A team of researchers said that heavy drinkers could be putting themselves at risk of muscle loss and frailty in later life, suggesting another reason to cut back on booze, a new study has shown.
According to the study by the UK-based University of East Anglia, people with the least amount of muscle were drinking 10 units or more per day -- roughly a bottle of wine.
Researchers said people in their 50s and 60s are more prone to the risk of muscle loss.
"Losing muscle as we age leads to problems with weakness and frailty in later life," said Prof Ailsa Welch from UEA's Norwich Medical School.
The researchers examined data from the UK Biobank, a large-scale database of anonymised lifestyle and health information from half a million people in the country.
They looked at data for nearly 200,000 people aged between 37 and 73 years, the study mentioned.
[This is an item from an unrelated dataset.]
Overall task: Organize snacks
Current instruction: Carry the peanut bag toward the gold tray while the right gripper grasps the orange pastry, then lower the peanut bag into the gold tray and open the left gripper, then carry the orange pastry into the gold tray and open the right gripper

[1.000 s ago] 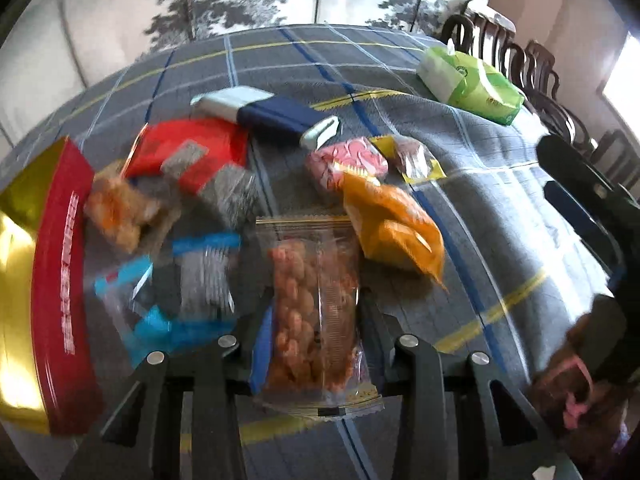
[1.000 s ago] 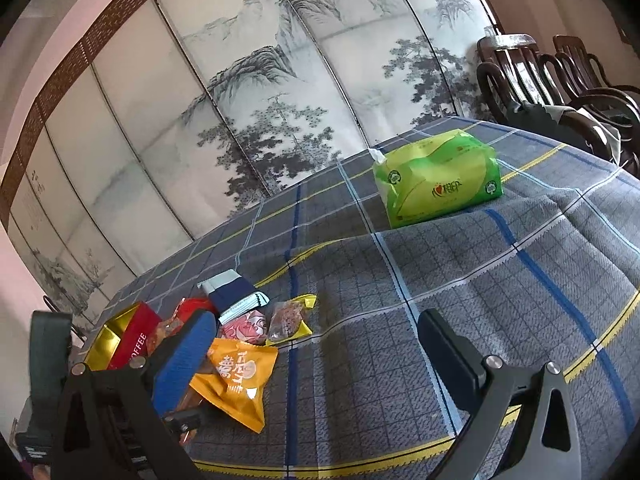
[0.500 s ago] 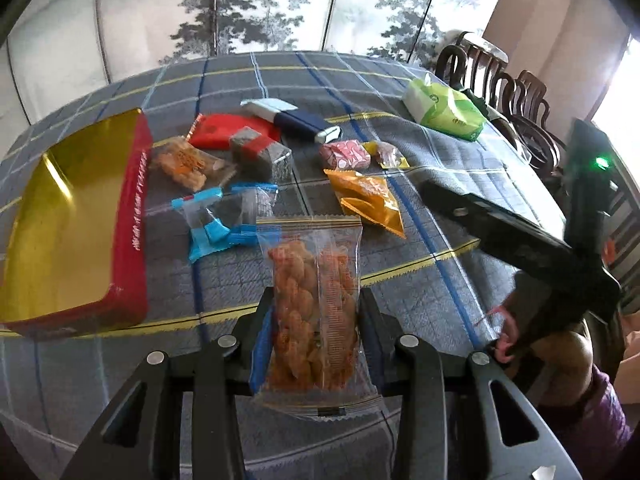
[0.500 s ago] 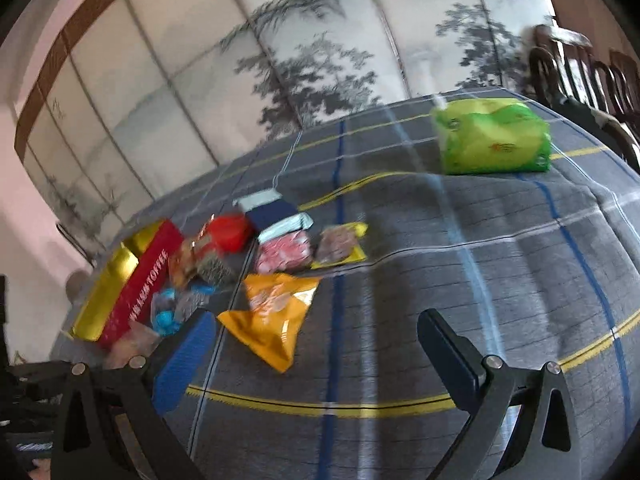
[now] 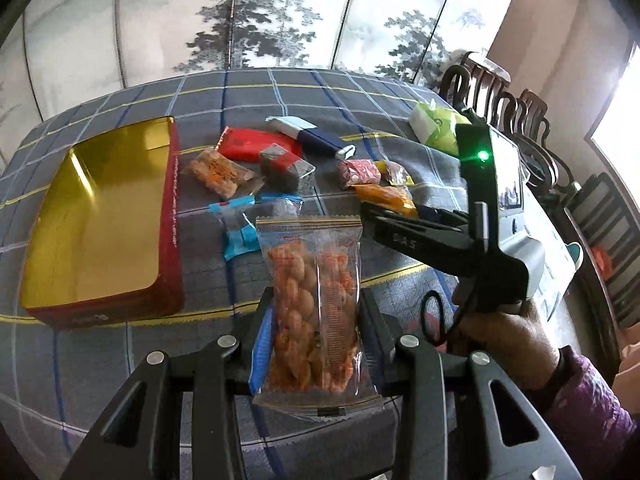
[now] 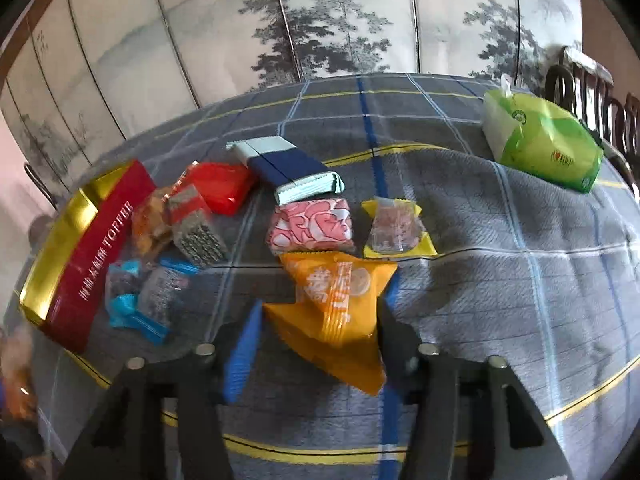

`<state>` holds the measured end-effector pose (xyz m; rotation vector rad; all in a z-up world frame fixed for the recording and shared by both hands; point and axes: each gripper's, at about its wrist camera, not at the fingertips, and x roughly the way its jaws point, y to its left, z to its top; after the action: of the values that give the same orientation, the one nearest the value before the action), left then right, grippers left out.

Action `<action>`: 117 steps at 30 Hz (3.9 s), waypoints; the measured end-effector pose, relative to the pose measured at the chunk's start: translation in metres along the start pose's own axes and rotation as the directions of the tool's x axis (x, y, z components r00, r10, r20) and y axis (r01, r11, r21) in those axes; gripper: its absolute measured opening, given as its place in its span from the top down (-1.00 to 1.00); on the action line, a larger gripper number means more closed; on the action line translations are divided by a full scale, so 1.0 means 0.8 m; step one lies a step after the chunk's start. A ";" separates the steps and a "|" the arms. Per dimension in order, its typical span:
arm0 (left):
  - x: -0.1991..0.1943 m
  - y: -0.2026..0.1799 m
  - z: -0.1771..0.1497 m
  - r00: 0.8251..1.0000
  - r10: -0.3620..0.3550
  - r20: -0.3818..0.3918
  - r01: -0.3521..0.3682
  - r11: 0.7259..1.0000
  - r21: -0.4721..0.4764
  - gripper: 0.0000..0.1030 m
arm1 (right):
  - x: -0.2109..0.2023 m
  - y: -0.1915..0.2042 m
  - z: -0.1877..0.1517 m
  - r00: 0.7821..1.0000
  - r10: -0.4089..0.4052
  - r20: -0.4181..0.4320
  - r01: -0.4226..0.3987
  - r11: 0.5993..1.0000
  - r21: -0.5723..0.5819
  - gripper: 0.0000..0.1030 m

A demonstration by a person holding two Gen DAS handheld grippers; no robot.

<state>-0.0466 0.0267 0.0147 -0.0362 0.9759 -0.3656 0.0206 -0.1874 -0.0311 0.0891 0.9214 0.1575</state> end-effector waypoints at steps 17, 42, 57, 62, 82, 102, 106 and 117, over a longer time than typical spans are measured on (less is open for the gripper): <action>-0.046 0.043 0.013 0.995 0.056 0.082 -0.050 0.997 -0.065 0.31 | -0.062 -0.147 -0.005 0.964 -0.238 0.115 0.218 0.962 0.163 0.01; -0.042 0.150 0.034 0.971 0.216 0.105 -0.200 0.969 -0.144 0.31 | -0.030 -0.184 0.008 0.936 -0.352 0.006 0.343 0.915 0.210 0.01; -0.013 0.211 0.075 0.949 0.302 0.090 -0.291 0.950 -0.116 0.31 | -0.023 -0.177 0.011 0.925 -0.380 -0.010 0.375 0.908 0.187 0.01; 0.006 0.233 0.093 0.946 0.318 0.057 -0.311 0.944 -0.111 0.31 | -0.024 -0.177 0.010 0.925 -0.380 -0.010 0.375 0.908 0.187 0.00; 0.066 0.292 0.127 0.948 0.313 -0.057 -0.318 0.941 -0.112 0.31 | -0.023 -0.176 0.010 0.923 -0.384 -0.010 0.380 0.907 0.184 0.00; 0.008 0.272 0.104 0.920 0.383 0.082 -0.365 0.914 -0.178 -0.24 | -0.024 -0.177 0.009 0.926 -0.379 -0.007 0.373 0.908 0.191 0.00; -0.036 0.244 0.063 0.934 0.327 0.142 -0.291 0.930 -0.223 -0.42 | -0.028 -0.182 0.006 0.934 -0.358 0.003 0.349 0.914 0.206 0.00; -0.076 0.197 -0.024 0.968 0.223 0.111 -0.182 0.937 -0.299 -0.42 | -0.073 -0.134 -0.011 0.967 -0.250 0.053 0.235 0.951 0.200 0.01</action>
<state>-0.0480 0.1969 0.0222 -0.2211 0.8735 -0.0276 -0.0110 -0.3034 -0.0062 0.1588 0.8599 -0.1639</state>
The researchers studied how much alcohol people were drinking and compared it with how much muscle they had, according to their body size.
They also considered how much protein they consumed, their levels of physical activity, and other factors that could influence how much muscle they had.
"Most of the people were in their 50s and 60s. We found that those who drank a lot of alcohol had a lower amount of skeletal muscle compared to people who drank less after we took into account their body sizes and other factors," said Dr Jane Skinner from UEA's Norwich Medical School.
According to the study, drinking alcohol became a problem when people were drinking 10 or more units a day, equivalent to a bottle of wine or four or five pints.
"Alcohol consumption and muscle mass were measured cross-sectionally - in people at the same time - so we can't be sure of a causal link," Skinner said.
According to Prof Welch said, the study shows that alcohol may have harmful effects on muscle mass at higher levels of consumption.
"We know that losing muscle as we age leads to problems with weakness and frailty, so this suggests another reason to avoid drinking high amounts of alcohol routinely in middle and early older age," she added.